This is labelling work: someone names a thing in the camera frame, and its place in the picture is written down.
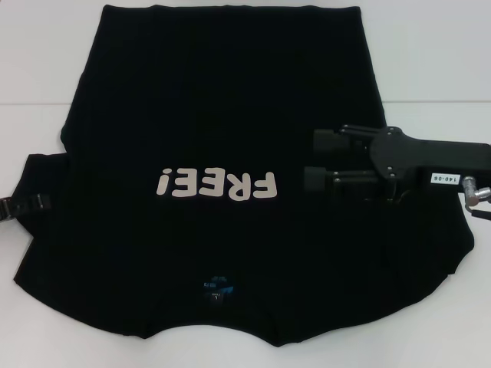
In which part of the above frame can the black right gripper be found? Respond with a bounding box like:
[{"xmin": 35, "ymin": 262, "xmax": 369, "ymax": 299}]
[{"xmin": 303, "ymin": 123, "xmax": 491, "ymax": 202}]

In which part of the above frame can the black shirt with FREE print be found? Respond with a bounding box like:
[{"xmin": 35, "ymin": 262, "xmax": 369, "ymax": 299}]
[{"xmin": 10, "ymin": 2, "xmax": 476, "ymax": 339}]

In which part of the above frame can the right gripper cable with connector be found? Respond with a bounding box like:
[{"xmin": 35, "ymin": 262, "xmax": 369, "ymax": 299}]
[{"xmin": 460, "ymin": 175, "xmax": 491, "ymax": 222}]

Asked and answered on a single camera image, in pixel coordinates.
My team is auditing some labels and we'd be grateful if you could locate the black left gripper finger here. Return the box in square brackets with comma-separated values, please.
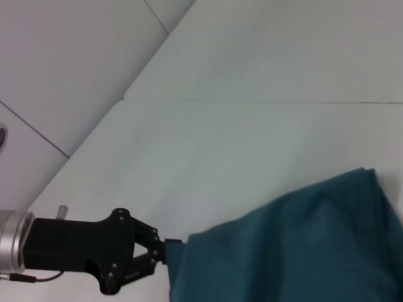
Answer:
[118, 250, 167, 289]
[127, 216, 184, 255]

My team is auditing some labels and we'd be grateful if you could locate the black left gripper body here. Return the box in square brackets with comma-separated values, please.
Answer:
[22, 207, 137, 296]

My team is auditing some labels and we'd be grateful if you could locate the teal blue shirt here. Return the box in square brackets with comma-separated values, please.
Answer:
[165, 168, 403, 302]

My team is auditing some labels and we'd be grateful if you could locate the red left arm cable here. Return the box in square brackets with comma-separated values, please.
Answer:
[0, 271, 65, 283]

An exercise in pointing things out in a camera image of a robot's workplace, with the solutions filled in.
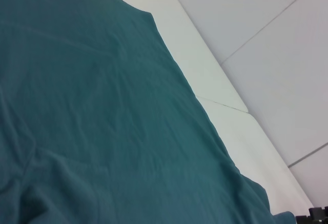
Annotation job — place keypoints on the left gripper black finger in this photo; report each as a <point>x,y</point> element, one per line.
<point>317,219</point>

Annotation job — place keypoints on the teal blue t-shirt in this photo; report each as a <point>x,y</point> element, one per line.
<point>102,106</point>

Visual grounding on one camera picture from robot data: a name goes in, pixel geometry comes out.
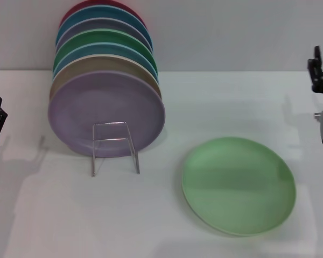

....

- **Exercise aim**
Beginning with the line where "<point>317,219</point>" appears, transcribe the records above word for word through their last line, and include no pictures.

- **Result for this task**
<point>317,219</point>

Annotation job — place keypoints on the teal blue t-shirt in this photo; report each as a <point>x,y</point> element, one per line.
<point>102,106</point>

Visual grounding on one camera picture from robot data: a name goes in, pixel geometry comes out.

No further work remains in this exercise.